◆ Problem details ◆
Print nothing except the lines of the listing below from the line with "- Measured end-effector" to the line with "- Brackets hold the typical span", each exactly as written, both ends included.

◆ Stored data ◆
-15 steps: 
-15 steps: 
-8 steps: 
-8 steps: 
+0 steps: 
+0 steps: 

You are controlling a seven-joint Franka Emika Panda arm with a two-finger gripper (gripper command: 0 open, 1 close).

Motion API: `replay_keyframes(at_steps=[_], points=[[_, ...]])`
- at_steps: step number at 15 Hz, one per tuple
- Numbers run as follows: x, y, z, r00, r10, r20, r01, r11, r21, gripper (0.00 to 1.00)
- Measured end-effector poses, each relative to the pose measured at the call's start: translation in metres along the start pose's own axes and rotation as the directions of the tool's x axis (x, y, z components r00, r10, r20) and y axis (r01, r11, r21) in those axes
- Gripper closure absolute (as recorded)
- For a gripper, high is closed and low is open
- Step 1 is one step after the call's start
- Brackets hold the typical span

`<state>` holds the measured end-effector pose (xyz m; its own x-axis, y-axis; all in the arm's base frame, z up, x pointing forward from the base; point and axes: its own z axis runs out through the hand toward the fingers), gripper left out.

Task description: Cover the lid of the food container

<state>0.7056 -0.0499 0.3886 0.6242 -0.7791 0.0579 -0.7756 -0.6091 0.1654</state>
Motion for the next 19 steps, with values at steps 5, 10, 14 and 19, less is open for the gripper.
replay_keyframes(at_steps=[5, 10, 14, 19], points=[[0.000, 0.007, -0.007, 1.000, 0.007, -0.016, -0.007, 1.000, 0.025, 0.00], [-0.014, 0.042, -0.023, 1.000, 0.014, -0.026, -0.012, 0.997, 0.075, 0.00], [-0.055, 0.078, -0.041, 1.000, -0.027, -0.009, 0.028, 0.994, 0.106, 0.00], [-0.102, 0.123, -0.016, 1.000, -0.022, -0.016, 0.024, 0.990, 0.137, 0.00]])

◆ Task response ◆
- Measured end-effector poses, each relative to the pose measured at the call's start: translation in metres along the start pose's own axes and rotation as the directions of the tool's x axis (x, y, z components r00, r10, r20) and y axis (r01, r11, r21) in those axes
- Gripper closure absolute (as recorded)
- For a gripper, high is closed and low is open
- Step 1 is one step after the call's start
- Brackets hold the typical span

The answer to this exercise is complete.